In the absence of clearer indication of the time when negotiations will become meaningful, and in what kind of forum, the Thai Govt has not spelled out its ideas on the way in which it could appropriately participate. In the meantime, however, as noted above, they have wished to maintain a dialogue on the substance of the Vietnam problem. We believe that the Thai do this with the other allies as well as with the US and that the views of the Govt of Vietnam are given special weight in the development of Thai positions. Throughout the period of the Paris Talks, Thai leaders have spoken in opposition to the imposition of a coalition govt on South Vietnam, taking in this respect at least as hard a position as that of the GVN.

19. Foreign Minister Thanat has indicated in a general way the disposition of the Thai Govt to continue to play an active role in Southeast Asian affairs following achievement of a settlement. The Thai seem attracted to the idea of entrusting the task of supervising provisions of the settlement to a largely Asian group of nations, more broadly based than the International Control Commissions established in the 1954 and 1962 Geneva Agreements. If such a step were feasible now, it seems likely that the Thai Govt would itself be willing to contribute to such an effort.
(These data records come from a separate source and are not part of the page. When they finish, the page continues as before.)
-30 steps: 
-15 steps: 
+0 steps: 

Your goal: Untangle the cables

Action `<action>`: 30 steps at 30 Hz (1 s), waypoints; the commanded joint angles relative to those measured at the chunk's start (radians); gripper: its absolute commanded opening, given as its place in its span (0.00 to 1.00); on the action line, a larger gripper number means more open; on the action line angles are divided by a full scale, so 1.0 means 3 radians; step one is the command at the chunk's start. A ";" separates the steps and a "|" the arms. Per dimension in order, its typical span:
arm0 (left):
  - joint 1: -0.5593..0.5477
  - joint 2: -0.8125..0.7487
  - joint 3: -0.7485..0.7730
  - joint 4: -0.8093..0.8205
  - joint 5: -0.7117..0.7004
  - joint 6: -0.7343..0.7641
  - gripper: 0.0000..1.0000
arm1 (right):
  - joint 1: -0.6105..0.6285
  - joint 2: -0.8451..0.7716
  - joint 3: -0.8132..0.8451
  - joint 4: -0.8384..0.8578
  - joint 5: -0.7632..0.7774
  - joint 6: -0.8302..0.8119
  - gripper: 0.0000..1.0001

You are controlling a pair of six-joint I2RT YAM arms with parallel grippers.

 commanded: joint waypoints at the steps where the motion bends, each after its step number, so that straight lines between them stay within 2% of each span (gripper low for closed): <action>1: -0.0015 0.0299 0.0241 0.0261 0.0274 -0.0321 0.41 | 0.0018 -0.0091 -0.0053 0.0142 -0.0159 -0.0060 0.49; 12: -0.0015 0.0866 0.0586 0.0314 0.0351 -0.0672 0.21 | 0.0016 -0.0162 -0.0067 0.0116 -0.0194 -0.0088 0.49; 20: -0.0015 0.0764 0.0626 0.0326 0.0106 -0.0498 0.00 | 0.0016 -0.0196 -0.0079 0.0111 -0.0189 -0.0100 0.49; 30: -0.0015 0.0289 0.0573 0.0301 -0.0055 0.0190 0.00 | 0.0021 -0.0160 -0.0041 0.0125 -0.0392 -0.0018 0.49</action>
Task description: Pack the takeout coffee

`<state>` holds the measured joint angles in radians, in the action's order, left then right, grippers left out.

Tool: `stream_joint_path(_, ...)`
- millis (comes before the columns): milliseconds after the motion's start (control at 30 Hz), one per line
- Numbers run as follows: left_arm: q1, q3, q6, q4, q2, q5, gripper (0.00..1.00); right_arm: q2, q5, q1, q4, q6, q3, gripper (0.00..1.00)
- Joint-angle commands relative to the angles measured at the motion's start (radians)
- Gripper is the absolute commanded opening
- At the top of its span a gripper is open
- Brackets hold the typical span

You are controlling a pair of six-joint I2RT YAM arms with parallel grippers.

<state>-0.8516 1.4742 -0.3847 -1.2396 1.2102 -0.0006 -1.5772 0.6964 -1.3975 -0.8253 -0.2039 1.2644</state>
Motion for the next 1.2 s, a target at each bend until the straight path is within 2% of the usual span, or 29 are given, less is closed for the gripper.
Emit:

20. The prospect of a coordinated attack on the problem of reconstruction and continuing development in the Southeast Asian region has held great appeal for the Thai ever since President Johnson’s speech at Johns Hopkins in 1965. The Royal Thai Govt is already an active participant in virtually all regional organizations, either indigenous to Asia or involving participation of outsiders as well, and believes there is the prospect both for further strengthening of such institutions and for the Asian members to carry a progressively greater share in the effort. The Thai do not believe, however, that either such organizations or the region in general can achieve its potential without support from the US and other nations outside the region continuing for a further period.

Unger
  1. Source: National Archives, RG 59, Central Files 1967–69, DEF 1–1 THAI–US. Secret; Limdis. Repeated to SECDEF, CINCPAC, and COMUSMACTHAI.
  2. Telegram 178591 to Bangkok, October 21, transmitted the text of Senator Symington’s October 20 letter to Rogers. (Ibid.)
  3. For a summary of the information Symington requested, see footnote 2, Document 30.
  4. Paragraphs 3–10 describe U.S. financial support of overseas allowances, meals, and accommodations for Thai forces in Vietnam, and death and disability gratuities. The United States also agreed to equip and pay for the training of the Thai ground forces going to Vietnam.
  5. Not printed.
  6. For text of the Manila communiqué, see Department of State Bulletin, November 14, 1966, pp. 730–735. Paragraph No. 28 dealt with the participation of troop-contributing countries in the settlement. It stated that “they would act on this basis in close consultation among themselves in regard to settlement of the conflict.”